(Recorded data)
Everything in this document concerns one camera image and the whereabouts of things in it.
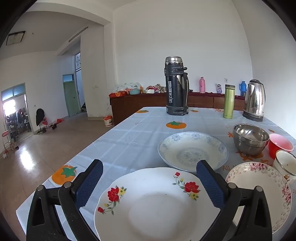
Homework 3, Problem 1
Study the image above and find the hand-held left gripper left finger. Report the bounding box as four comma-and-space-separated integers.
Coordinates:
26, 159, 104, 241

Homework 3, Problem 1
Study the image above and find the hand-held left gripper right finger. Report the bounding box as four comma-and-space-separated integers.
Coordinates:
196, 160, 273, 241

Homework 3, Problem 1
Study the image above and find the pink floral rimmed bowl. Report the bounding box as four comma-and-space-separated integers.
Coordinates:
225, 162, 292, 234

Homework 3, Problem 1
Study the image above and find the stainless steel bowl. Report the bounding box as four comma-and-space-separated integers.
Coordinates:
233, 124, 270, 156

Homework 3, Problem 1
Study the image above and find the white plate with red flowers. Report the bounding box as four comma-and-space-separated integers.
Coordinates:
94, 167, 222, 241

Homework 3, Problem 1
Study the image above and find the red plastic bowl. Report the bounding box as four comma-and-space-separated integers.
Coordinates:
268, 133, 294, 160

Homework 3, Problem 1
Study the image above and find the white plate with blue pattern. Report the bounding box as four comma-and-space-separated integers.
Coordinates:
158, 132, 229, 173

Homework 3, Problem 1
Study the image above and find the light blue persimmon tablecloth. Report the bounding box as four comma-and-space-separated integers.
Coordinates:
16, 107, 296, 241

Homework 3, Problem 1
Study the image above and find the chair with black jacket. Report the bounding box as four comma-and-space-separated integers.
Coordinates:
35, 108, 50, 134

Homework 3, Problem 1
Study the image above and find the green door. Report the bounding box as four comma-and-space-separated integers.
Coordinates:
63, 82, 79, 117

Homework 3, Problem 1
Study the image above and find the green thermos bottle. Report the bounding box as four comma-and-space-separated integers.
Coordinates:
223, 84, 236, 119

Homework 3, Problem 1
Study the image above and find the red folding chair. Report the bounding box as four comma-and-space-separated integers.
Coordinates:
2, 130, 16, 154

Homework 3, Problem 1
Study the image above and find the parked motorbike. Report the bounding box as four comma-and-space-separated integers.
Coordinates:
6, 109, 30, 141

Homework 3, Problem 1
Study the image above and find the stainless steel electric kettle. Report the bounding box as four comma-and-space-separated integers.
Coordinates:
242, 79, 266, 122

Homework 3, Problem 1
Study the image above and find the large black thermos flask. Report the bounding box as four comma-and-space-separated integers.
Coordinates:
165, 56, 189, 116

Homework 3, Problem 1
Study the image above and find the brown wooden cabinet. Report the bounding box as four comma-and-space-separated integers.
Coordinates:
110, 91, 249, 127

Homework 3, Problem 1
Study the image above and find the mesh food cover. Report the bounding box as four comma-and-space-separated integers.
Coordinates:
112, 82, 142, 93

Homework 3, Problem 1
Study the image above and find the colourful folded cloth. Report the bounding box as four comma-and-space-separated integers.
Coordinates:
146, 84, 166, 93

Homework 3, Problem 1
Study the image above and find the fluorescent tube lamp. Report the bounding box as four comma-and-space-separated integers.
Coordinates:
68, 26, 89, 42

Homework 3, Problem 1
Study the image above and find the framed wall picture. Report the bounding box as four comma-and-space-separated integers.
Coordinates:
6, 31, 26, 45

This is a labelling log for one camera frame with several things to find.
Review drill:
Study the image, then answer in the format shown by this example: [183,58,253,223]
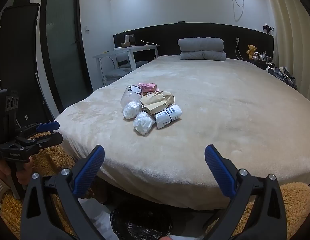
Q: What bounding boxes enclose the brown teddy bear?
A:
[246,44,258,60]

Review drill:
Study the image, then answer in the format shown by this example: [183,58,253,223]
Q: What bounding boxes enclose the black wardrobe panel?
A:
[0,0,56,140]

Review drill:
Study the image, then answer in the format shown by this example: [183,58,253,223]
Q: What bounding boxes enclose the pink carton box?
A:
[137,82,160,93]

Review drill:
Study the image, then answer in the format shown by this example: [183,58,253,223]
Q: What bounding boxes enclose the person's left hand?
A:
[0,156,34,185]

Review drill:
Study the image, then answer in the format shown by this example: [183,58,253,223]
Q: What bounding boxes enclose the brown paper bag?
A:
[139,90,175,115]

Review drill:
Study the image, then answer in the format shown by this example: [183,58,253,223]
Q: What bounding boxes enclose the white chair with grey cushion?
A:
[99,54,132,82]

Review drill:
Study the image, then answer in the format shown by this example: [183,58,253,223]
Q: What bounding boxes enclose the beige fleece blanket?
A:
[54,54,310,210]

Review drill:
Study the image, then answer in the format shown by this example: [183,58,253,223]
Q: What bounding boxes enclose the grey folded pillows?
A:
[177,37,224,54]

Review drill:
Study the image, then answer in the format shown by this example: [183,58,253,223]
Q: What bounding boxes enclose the grey pillow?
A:
[180,51,227,61]

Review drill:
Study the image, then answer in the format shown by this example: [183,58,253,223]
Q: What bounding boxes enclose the plaid cloth pile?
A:
[266,65,298,90]

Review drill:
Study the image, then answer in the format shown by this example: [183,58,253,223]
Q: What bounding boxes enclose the black nightstand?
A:
[246,56,279,69]

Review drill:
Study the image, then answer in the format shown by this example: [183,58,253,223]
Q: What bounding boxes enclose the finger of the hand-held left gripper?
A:
[16,121,61,137]
[16,132,64,153]

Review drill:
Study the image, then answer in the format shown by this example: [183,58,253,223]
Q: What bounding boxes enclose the black-lined waste bin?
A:
[109,200,173,240]

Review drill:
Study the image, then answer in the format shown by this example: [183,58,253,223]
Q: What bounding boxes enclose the white charger cable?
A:
[236,37,243,60]

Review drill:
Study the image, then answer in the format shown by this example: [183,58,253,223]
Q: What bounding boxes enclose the frosted glass door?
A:
[39,0,93,114]

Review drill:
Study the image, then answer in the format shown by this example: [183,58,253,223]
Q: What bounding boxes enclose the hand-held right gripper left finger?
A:
[20,144,106,240]

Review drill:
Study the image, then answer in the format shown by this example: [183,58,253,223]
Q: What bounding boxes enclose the clear bag of white tissue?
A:
[123,100,142,120]
[133,111,156,136]

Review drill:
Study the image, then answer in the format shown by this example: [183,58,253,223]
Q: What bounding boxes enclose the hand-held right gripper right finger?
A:
[204,144,288,240]

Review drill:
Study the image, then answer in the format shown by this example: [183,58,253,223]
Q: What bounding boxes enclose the white desk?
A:
[92,44,160,87]

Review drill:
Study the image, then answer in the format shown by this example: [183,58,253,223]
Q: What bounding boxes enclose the cream curtain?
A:
[260,0,310,100]

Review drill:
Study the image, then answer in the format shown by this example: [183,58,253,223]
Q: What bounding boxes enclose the black headboard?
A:
[113,22,274,61]

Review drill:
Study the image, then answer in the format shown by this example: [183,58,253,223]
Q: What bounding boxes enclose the clear plastic bottle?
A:
[120,84,143,107]

What you will do — Apart from the pictures, every line of the data above should be given again exactly.

Task solution —
Everything in this document concerns one camera image and the whereabouts of things in it.
Homework 3, Problem 1
Study the image above and find the hand-held left gripper left finger. Report the bounding box as four comma-and-space-separated integers.
Coordinates:
26, 159, 104, 241

Homework 3, Problem 1
Study the image above and find the hand-held left gripper right finger. Report the bounding box as four comma-and-space-separated integers.
Coordinates:
196, 160, 273, 241

Homework 3, Problem 1
Study the image above and find the pink floral rimmed bowl. Report the bounding box as four comma-and-space-separated integers.
Coordinates:
225, 162, 292, 234

Homework 3, Problem 1
Study the image above and find the stainless steel bowl. Report the bounding box as four comma-and-space-separated integers.
Coordinates:
233, 124, 270, 156

Homework 3, Problem 1
Study the image above and find the white plate with red flowers. Report the bounding box as four comma-and-space-separated integers.
Coordinates:
94, 167, 222, 241

Homework 3, Problem 1
Study the image above and find the red plastic bowl. Report the bounding box as four comma-and-space-separated integers.
Coordinates:
268, 133, 294, 160

Homework 3, Problem 1
Study the image above and find the white plate with blue pattern. Report the bounding box as four comma-and-space-separated integers.
Coordinates:
158, 132, 229, 173

Homework 3, Problem 1
Study the image above and find the light blue persimmon tablecloth. Report the bounding box as four comma-and-space-separated integers.
Coordinates:
16, 107, 296, 241

Homework 3, Problem 1
Study the image above and find the chair with black jacket. Report the bounding box as four comma-and-space-separated integers.
Coordinates:
35, 108, 50, 134

Homework 3, Problem 1
Study the image above and find the green door. Report the bounding box as four comma-and-space-separated integers.
Coordinates:
63, 82, 79, 117

Homework 3, Problem 1
Study the image above and find the green thermos bottle. Report the bounding box as four comma-and-space-separated integers.
Coordinates:
223, 84, 236, 119

Homework 3, Problem 1
Study the image above and find the red folding chair. Report the bounding box as four comma-and-space-separated integers.
Coordinates:
2, 130, 16, 154

Homework 3, Problem 1
Study the image above and find the parked motorbike. Report the bounding box as four comma-and-space-separated integers.
Coordinates:
6, 109, 30, 141

Homework 3, Problem 1
Study the image above and find the stainless steel electric kettle. Report the bounding box as four comma-and-space-separated integers.
Coordinates:
242, 79, 266, 122

Homework 3, Problem 1
Study the image above and find the large black thermos flask. Report the bounding box as four comma-and-space-separated integers.
Coordinates:
165, 56, 189, 116

Homework 3, Problem 1
Study the image above and find the brown wooden cabinet. Report the bounding box as four comma-and-space-separated integers.
Coordinates:
110, 91, 249, 127

Homework 3, Problem 1
Study the image above and find the mesh food cover. Report the bounding box as four comma-and-space-separated integers.
Coordinates:
112, 82, 142, 93

Homework 3, Problem 1
Study the image above and find the colourful folded cloth. Report the bounding box as four comma-and-space-separated integers.
Coordinates:
146, 84, 166, 93

Homework 3, Problem 1
Study the image above and find the fluorescent tube lamp. Report the bounding box as four comma-and-space-separated integers.
Coordinates:
68, 26, 89, 42

Homework 3, Problem 1
Study the image above and find the framed wall picture. Report the bounding box as four comma-and-space-separated integers.
Coordinates:
6, 31, 26, 45

This is a labelling log for one camera frame with several things to find.
Review drill:
Study the image, then answer in the format shown by this example: [183,58,253,223]
Q: What bounding boxes enclose the brown teddy bear?
A:
[246,44,258,60]

Review drill:
Study the image, then answer in the format shown by this example: [183,58,253,223]
Q: What bounding boxes enclose the black wardrobe panel?
A:
[0,0,56,140]

Review drill:
Study the image, then answer in the format shown by this example: [183,58,253,223]
Q: What bounding boxes enclose the pink carton box?
A:
[137,82,160,93]

Review drill:
Study the image, then answer in the format shown by this example: [183,58,253,223]
Q: What bounding boxes enclose the person's left hand?
A:
[0,156,34,185]

Review drill:
Study the image, then answer in the format shown by this example: [183,58,253,223]
Q: What bounding boxes enclose the brown paper bag?
A:
[139,90,175,115]

Review drill:
Study the image, then answer in the format shown by this example: [183,58,253,223]
Q: What bounding boxes enclose the white chair with grey cushion?
A:
[99,54,132,82]

Review drill:
Study the image, then answer in the format shown by this example: [183,58,253,223]
Q: What bounding boxes enclose the beige fleece blanket?
A:
[54,54,310,210]

Review drill:
Study the image, then answer in the format shown by this example: [183,58,253,223]
Q: What bounding boxes enclose the grey folded pillows?
A:
[177,37,224,54]

Review drill:
Study the image, then answer in the format shown by this example: [183,58,253,223]
Q: What bounding boxes enclose the grey pillow?
A:
[180,51,227,61]

Review drill:
Study the image, then answer in the format shown by this example: [183,58,253,223]
Q: What bounding boxes enclose the plaid cloth pile?
A:
[266,65,298,90]

Review drill:
Study the image, then answer in the format shown by this example: [183,58,253,223]
Q: What bounding boxes enclose the black nightstand?
A:
[246,56,279,69]

Review drill:
Study the image, then answer in the format shown by this example: [183,58,253,223]
Q: What bounding boxes enclose the finger of the hand-held left gripper?
A:
[16,121,61,137]
[16,132,64,153]

Review drill:
Study the image, then answer in the format shown by this example: [183,58,253,223]
Q: What bounding boxes enclose the black-lined waste bin?
A:
[109,200,173,240]

Review drill:
Study the image, then answer in the format shown by this example: [183,58,253,223]
Q: What bounding boxes enclose the white charger cable?
A:
[236,37,243,60]

Review drill:
Study the image, then answer in the format shown by this example: [183,58,253,223]
Q: What bounding boxes enclose the frosted glass door?
A:
[39,0,93,114]

Review drill:
Study the image, then answer in the format shown by this example: [183,58,253,223]
Q: What bounding boxes enclose the hand-held right gripper left finger?
A:
[20,144,106,240]

Review drill:
Study the image, then answer in the format shown by this example: [183,58,253,223]
Q: What bounding boxes enclose the clear bag of white tissue?
A:
[123,100,142,120]
[133,111,156,136]

Review drill:
Study the image, then answer in the format shown by this example: [183,58,253,223]
Q: What bounding boxes enclose the hand-held right gripper right finger?
A:
[204,144,288,240]

Review drill:
Study the image, then answer in the format shown by this example: [183,58,253,223]
Q: What bounding boxes enclose the white desk?
A:
[92,44,160,87]

Review drill:
Study the image, then answer in the format shown by this example: [183,58,253,223]
Q: What bounding boxes enclose the cream curtain?
A:
[260,0,310,100]

Review drill:
Study the image, then answer in the format shown by this example: [183,58,253,223]
Q: What bounding boxes enclose the black headboard?
A:
[113,22,274,61]

Review drill:
Study the image, then answer in the format shown by this example: [183,58,253,223]
Q: What bounding boxes enclose the clear plastic bottle?
A:
[120,84,143,107]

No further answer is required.